WHAT TO DO:
Copy every line from the data below in which the string "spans" can be found.
---------- DATASET ENTRIES ----------
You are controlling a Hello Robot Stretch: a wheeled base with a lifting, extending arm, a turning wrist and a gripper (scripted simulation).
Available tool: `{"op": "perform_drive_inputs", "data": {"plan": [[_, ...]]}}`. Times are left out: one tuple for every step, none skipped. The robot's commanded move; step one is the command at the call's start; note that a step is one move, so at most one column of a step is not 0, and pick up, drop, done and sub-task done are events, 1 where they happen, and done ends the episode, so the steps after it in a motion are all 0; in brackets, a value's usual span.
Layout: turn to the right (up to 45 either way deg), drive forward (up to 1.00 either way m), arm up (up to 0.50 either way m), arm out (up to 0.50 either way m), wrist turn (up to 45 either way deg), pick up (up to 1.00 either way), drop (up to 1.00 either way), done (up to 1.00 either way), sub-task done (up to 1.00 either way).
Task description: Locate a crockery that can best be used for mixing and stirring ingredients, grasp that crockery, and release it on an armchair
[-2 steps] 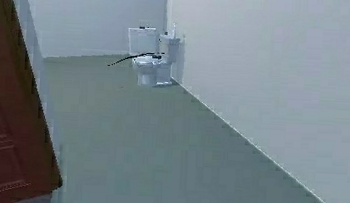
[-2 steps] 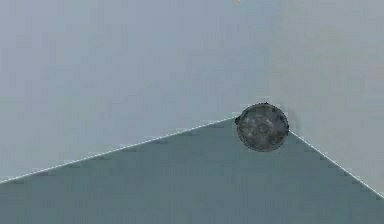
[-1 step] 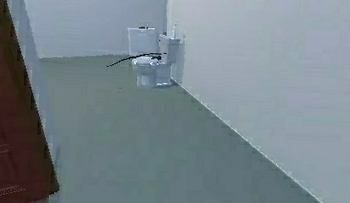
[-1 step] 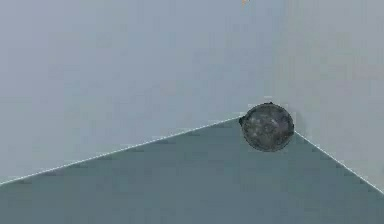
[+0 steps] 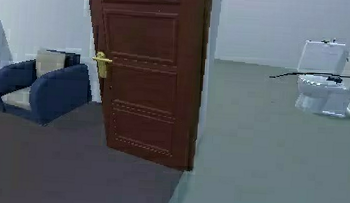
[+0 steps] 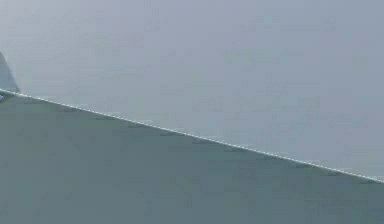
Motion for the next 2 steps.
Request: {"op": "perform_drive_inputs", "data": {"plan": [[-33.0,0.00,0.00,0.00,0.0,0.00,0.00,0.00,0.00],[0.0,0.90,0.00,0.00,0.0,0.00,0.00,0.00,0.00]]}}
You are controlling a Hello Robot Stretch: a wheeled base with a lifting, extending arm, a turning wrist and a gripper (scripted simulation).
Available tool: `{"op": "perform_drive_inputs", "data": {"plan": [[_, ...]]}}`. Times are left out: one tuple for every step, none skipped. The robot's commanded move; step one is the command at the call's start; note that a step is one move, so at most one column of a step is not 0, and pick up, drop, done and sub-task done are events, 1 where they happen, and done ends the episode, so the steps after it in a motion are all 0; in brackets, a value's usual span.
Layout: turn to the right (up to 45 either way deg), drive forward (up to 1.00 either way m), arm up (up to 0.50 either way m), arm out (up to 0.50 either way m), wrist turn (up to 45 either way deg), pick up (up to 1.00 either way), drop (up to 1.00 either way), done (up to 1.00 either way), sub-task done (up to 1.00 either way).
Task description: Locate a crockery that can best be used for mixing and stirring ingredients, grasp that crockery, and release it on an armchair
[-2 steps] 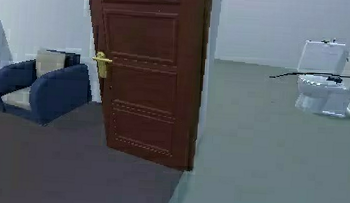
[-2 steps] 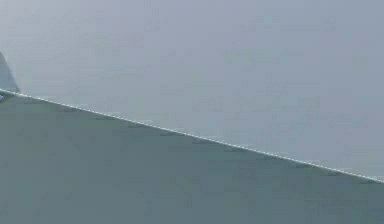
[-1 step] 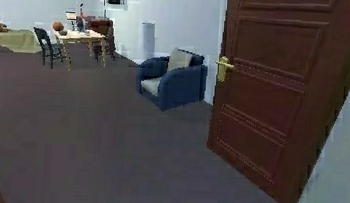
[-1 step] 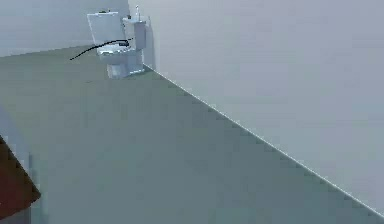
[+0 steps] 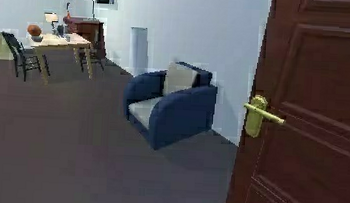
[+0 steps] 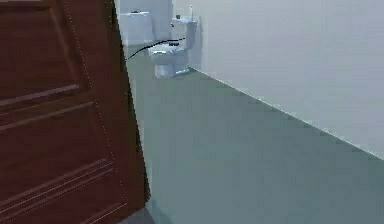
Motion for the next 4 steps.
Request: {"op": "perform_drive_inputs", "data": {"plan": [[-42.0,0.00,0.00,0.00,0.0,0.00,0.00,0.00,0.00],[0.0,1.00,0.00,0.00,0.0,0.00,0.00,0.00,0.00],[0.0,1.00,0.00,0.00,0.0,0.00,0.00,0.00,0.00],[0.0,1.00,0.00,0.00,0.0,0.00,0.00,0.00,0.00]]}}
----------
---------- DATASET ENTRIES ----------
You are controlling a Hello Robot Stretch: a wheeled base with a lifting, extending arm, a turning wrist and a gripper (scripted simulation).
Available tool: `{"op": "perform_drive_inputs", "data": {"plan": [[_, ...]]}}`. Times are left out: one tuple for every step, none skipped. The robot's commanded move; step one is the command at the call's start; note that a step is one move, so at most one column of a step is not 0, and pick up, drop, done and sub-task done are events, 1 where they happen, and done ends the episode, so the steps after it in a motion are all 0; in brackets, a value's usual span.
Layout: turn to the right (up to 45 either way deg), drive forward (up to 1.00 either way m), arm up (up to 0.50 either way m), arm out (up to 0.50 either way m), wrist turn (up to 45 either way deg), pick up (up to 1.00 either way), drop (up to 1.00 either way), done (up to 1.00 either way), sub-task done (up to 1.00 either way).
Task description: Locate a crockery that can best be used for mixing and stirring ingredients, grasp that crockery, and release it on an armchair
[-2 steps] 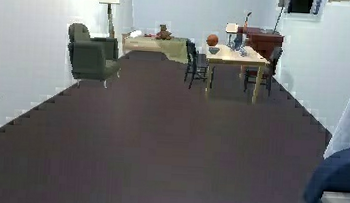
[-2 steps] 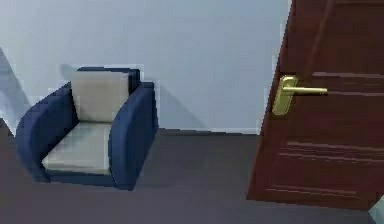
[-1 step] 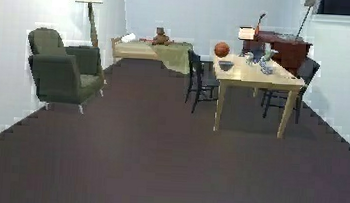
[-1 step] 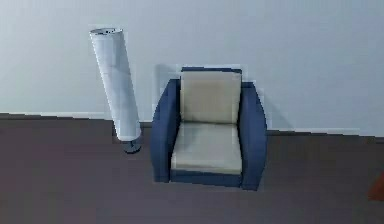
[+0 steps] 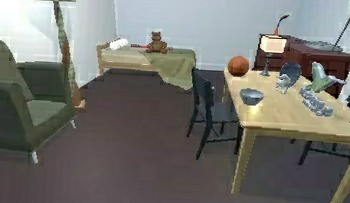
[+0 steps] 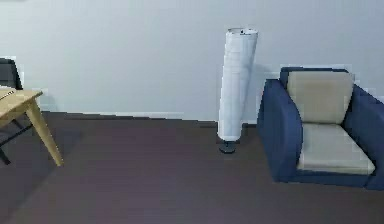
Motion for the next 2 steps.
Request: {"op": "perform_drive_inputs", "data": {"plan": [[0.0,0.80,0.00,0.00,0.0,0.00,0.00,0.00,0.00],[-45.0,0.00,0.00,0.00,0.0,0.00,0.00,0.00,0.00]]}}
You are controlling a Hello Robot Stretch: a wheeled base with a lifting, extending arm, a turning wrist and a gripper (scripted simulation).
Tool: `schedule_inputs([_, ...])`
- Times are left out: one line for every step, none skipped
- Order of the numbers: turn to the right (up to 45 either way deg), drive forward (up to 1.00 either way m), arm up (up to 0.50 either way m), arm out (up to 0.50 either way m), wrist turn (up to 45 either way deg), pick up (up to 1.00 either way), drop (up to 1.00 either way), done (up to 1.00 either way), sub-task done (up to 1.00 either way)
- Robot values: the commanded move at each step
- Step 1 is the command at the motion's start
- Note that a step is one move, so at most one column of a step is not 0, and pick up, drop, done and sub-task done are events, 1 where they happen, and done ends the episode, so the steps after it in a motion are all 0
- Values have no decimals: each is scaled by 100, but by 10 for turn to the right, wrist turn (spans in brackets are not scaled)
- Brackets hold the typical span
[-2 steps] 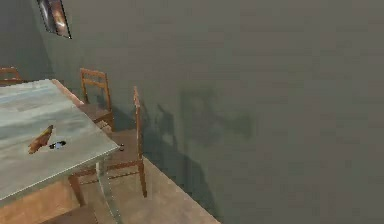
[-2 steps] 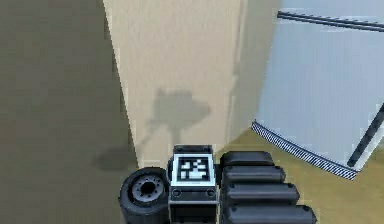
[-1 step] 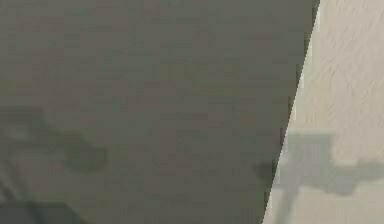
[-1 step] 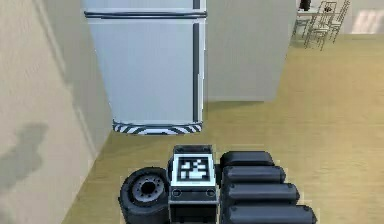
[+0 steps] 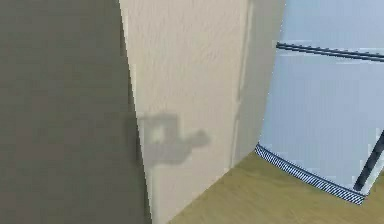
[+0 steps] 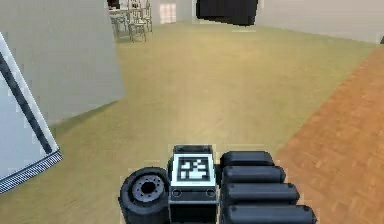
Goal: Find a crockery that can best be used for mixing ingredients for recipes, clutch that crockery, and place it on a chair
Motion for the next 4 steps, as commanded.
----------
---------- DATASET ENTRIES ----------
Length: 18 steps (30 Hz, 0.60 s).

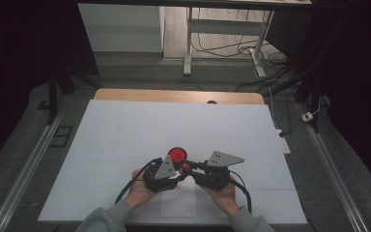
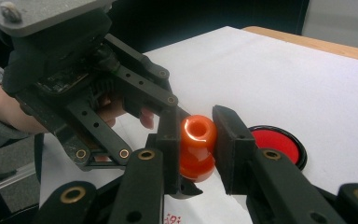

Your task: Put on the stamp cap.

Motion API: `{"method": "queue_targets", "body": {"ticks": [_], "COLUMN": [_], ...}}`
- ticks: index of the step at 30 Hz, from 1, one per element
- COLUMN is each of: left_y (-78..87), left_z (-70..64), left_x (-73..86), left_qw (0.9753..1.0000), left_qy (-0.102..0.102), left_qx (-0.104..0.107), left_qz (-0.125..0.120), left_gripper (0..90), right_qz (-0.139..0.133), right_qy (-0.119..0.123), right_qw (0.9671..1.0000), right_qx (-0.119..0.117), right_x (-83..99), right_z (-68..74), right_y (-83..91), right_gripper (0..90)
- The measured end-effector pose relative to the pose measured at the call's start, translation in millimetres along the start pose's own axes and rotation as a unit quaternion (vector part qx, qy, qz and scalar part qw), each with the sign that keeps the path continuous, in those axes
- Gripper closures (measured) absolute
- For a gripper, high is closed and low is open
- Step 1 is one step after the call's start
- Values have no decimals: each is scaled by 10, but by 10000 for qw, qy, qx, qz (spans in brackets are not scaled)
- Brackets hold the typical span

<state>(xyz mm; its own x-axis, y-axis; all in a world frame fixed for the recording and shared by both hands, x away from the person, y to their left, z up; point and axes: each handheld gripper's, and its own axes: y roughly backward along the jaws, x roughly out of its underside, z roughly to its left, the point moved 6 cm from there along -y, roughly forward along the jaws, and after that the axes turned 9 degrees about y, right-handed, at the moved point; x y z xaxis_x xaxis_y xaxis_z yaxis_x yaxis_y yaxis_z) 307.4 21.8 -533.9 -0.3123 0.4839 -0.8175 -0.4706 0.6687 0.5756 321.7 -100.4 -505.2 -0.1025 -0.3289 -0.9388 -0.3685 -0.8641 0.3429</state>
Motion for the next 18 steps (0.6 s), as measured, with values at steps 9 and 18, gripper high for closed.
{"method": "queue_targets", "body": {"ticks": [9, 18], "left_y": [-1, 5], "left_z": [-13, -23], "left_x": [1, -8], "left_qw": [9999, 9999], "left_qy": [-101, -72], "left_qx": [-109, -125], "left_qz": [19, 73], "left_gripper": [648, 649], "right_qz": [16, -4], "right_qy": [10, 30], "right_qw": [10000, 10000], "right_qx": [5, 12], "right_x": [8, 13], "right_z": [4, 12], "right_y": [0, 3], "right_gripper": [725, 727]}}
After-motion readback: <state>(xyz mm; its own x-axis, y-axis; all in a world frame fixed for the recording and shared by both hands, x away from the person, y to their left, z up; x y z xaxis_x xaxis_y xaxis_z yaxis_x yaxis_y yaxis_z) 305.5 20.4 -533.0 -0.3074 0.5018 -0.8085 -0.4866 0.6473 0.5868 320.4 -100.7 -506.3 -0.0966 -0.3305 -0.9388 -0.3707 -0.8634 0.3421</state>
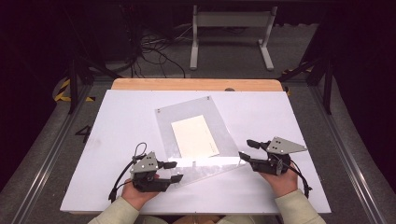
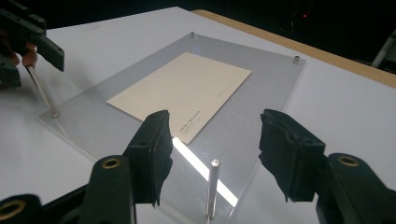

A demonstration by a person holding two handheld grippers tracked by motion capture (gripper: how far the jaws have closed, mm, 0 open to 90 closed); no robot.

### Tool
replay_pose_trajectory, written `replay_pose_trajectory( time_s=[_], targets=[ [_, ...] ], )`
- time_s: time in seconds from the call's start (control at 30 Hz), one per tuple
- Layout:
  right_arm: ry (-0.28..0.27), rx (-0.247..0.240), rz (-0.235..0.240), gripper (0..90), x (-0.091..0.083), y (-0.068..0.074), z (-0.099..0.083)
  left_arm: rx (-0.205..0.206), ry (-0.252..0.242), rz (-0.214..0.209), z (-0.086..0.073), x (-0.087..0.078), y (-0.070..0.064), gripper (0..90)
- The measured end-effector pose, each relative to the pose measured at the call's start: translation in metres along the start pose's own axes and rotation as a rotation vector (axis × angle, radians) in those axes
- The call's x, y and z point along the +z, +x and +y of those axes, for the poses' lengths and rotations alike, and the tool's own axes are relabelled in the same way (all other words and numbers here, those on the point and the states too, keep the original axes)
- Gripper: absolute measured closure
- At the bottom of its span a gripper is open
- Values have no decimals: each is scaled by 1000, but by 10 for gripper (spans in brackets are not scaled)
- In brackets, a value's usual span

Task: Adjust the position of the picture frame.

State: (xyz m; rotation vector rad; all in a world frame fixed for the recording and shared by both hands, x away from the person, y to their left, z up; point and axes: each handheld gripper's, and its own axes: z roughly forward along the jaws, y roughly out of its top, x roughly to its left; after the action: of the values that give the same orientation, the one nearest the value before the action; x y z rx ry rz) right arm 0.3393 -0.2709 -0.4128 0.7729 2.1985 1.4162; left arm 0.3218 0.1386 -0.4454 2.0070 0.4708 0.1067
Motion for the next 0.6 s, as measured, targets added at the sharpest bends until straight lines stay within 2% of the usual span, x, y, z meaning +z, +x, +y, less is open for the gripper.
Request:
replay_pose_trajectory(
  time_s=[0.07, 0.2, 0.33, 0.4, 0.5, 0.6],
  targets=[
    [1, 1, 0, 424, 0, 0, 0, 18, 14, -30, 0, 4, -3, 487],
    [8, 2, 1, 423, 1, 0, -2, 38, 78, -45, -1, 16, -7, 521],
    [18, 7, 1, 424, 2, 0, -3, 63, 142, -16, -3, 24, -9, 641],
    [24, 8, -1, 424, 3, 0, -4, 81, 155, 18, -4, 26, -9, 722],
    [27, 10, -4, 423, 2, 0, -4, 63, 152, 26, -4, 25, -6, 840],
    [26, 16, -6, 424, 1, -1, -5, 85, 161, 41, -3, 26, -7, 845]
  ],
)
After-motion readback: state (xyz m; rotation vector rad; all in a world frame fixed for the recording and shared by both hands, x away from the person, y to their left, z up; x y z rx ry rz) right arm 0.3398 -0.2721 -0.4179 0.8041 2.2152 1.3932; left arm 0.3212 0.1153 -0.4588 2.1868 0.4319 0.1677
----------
ANSWER FOR THE TASK:
- Values have no decimals: each is scaled by 100, but by 10 for turn to the right, wrist turn (spans in brackets are not scaled)
- Values have no decimals: each is scaled by 10, but by 10000 for qw, qy, qx, qz (spans in brackets are not scaled)
- Values have no decimals: each is scaled by 1000, but by 10 for gripper (spans in brackets are not scaled)

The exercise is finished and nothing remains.